## EXERCISE
Where does the string "which" appear in the listing below? Copy every line where it does.

## RECORDS FOR THE EXERCISE
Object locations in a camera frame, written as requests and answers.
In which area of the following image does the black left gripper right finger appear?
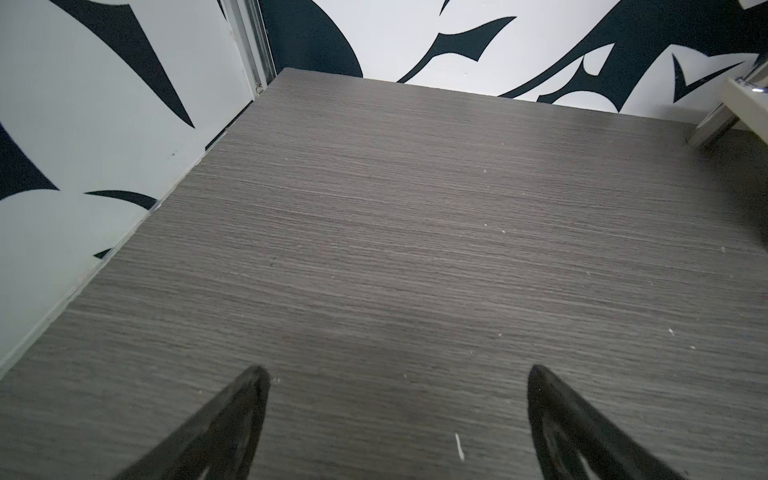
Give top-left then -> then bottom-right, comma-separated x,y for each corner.
527,365 -> 682,479

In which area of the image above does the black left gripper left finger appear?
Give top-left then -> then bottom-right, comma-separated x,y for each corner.
115,366 -> 270,479

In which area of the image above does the white two-tier shelf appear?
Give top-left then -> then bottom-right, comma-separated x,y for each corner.
687,58 -> 767,149

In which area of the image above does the aluminium frame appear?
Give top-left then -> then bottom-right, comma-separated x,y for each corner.
220,0 -> 277,97

## THE ANSWER
In which area of the following image does the black left gripper right finger appear?
In which area of the image above does the black left gripper left finger appear?
In which area of the image above does the white two-tier shelf appear?
In which area of the image above does the aluminium frame appear?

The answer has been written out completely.